Instructions to follow: Starting with the first line of the data that follows, transcribe every line verbatim until the line containing "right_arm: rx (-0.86" has been transcribed.

------------------------------

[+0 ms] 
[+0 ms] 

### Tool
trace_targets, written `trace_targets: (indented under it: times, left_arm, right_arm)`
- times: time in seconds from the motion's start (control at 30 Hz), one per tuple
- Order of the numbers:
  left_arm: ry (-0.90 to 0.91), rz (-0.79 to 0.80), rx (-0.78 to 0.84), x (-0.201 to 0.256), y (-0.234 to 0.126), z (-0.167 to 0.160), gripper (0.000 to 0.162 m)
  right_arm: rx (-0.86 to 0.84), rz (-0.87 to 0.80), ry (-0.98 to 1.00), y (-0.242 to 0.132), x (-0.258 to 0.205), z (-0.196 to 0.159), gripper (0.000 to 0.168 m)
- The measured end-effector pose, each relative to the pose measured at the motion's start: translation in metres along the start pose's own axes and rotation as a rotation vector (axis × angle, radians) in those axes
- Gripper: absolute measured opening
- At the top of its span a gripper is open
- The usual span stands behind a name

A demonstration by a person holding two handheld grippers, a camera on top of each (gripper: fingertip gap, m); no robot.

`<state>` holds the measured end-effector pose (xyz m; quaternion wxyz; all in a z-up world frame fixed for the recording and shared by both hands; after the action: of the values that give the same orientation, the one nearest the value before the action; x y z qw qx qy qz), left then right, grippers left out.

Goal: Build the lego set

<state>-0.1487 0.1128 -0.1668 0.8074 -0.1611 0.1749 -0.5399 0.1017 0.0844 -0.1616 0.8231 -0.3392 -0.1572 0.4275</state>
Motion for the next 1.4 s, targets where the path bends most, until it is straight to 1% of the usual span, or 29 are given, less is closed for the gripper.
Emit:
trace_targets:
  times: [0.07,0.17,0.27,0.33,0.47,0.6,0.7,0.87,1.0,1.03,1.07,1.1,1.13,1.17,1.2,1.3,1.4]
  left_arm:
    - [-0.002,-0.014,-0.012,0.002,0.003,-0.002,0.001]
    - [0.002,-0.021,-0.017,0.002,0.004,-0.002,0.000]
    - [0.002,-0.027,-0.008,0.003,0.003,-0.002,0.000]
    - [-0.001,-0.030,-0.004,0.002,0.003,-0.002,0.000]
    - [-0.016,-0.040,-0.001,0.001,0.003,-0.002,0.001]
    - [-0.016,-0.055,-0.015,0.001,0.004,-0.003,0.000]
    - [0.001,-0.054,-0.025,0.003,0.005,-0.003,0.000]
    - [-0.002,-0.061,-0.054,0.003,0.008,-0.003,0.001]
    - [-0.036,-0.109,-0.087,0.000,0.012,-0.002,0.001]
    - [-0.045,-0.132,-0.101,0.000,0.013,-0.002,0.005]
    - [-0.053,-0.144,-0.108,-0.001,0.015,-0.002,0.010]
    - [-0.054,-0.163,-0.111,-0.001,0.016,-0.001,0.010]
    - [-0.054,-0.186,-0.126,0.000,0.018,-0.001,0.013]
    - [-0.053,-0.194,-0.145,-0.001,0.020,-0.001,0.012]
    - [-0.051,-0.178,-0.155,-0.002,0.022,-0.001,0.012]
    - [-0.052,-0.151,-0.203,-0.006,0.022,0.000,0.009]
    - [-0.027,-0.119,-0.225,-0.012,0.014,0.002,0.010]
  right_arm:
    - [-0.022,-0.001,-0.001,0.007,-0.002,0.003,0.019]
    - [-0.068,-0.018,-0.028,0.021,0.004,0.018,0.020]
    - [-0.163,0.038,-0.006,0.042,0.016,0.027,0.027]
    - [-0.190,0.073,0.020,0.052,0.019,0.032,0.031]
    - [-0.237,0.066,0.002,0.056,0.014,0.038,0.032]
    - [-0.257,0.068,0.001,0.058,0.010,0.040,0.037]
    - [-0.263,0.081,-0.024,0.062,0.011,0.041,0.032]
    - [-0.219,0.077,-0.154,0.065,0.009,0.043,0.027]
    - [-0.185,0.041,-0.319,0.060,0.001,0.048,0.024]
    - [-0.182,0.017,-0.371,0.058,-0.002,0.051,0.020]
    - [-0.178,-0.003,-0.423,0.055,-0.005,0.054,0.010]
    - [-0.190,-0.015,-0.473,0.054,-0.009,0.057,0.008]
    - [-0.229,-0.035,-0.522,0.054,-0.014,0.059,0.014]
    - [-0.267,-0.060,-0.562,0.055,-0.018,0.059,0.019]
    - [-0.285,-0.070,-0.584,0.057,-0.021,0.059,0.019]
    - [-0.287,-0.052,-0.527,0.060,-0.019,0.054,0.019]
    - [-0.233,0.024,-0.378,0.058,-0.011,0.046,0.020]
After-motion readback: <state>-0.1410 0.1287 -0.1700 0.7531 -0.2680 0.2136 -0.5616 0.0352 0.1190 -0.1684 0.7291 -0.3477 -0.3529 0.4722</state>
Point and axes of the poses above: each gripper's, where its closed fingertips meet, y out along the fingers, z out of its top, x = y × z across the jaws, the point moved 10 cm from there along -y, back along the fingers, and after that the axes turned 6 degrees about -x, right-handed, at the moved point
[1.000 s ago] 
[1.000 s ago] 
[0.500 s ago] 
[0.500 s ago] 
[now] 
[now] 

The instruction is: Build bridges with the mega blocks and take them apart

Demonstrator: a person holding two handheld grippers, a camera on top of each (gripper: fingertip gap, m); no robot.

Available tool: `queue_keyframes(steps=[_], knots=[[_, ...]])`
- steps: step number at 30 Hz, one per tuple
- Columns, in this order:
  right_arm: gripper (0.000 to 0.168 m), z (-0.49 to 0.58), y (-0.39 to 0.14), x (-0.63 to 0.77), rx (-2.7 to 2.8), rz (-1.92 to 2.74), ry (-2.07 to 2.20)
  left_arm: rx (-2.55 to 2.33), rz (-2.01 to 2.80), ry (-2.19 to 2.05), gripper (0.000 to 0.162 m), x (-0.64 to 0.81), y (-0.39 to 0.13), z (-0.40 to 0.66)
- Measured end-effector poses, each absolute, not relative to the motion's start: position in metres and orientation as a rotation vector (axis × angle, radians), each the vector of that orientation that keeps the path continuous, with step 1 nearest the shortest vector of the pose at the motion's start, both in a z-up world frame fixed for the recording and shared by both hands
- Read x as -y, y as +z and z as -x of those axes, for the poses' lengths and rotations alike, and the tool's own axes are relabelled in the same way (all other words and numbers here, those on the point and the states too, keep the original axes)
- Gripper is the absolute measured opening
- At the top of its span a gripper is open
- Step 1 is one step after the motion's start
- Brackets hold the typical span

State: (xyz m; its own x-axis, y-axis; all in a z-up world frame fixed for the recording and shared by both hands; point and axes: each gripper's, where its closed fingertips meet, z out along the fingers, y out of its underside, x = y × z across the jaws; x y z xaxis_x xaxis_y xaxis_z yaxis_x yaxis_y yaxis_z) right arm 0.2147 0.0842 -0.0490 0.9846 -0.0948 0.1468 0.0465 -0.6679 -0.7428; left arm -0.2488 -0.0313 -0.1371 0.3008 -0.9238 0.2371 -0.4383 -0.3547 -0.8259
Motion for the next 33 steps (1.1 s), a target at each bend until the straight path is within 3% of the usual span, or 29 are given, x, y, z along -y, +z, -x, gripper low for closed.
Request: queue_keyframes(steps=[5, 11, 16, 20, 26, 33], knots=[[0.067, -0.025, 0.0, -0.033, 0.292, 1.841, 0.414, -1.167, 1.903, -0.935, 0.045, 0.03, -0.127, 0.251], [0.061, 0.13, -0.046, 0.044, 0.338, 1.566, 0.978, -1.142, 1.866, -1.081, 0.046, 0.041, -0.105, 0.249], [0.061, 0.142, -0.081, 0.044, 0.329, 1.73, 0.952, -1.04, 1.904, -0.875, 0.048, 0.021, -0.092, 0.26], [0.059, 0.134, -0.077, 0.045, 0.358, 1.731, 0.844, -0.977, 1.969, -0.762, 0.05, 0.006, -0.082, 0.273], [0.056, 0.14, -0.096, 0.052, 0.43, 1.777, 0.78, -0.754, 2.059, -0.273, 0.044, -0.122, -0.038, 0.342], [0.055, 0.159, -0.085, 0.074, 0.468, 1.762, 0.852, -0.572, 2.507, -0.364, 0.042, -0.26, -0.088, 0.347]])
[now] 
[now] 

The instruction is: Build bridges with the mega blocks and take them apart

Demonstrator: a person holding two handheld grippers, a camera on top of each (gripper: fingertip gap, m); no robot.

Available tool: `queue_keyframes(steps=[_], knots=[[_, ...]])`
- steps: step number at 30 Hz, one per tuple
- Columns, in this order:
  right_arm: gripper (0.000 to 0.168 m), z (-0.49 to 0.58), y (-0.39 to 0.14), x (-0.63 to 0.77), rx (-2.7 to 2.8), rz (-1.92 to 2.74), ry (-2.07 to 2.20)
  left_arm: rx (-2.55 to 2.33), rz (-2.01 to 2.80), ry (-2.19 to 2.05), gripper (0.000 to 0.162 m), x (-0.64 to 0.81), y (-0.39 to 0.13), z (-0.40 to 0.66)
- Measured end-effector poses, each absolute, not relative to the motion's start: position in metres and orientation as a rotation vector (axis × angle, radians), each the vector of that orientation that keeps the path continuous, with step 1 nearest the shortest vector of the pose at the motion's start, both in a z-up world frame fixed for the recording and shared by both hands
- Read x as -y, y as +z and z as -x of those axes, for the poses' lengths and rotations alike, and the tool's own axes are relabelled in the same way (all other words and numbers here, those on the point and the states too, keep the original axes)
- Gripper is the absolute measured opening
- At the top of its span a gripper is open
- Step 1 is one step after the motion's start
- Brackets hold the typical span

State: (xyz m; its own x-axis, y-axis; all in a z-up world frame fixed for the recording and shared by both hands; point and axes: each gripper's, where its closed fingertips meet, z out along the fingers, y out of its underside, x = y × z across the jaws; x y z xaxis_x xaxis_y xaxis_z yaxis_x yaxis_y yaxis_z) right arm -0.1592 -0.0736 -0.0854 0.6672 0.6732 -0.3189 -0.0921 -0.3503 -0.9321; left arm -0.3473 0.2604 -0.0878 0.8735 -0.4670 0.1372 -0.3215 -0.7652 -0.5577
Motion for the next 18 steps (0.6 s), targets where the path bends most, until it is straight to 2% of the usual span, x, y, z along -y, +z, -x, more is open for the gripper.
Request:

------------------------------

Task result:
[+0 ms] 
[+0 ms] 

### Tool
trace_targets, written `trace_targets: (indented under it: times, left_arm, right_arm)`
- times: time in seconds from the motion's start (control at 30 Hz), one per tuple
- Order of the numbers:
  left_arm: ry (-0.90 to 0.91), rz (-0.79 to 0.80), rx (-0.78 to 0.84), x (-0.201 to 0.256), y (-0.234 to 0.126), z (-0.167 to 0.160), gripper (0.000 to 0.162 m)
  right_arm: rx (-0.86 to 0.84), rz (-0.87 to 0.80), ry (-0.98 to 1.00), y (-0.242 to 0.132), x (-0.258 to 0.205), z (-0.196 to 0.159), gripper (0.000 to 0.168 m)

The output for this exercise is finished.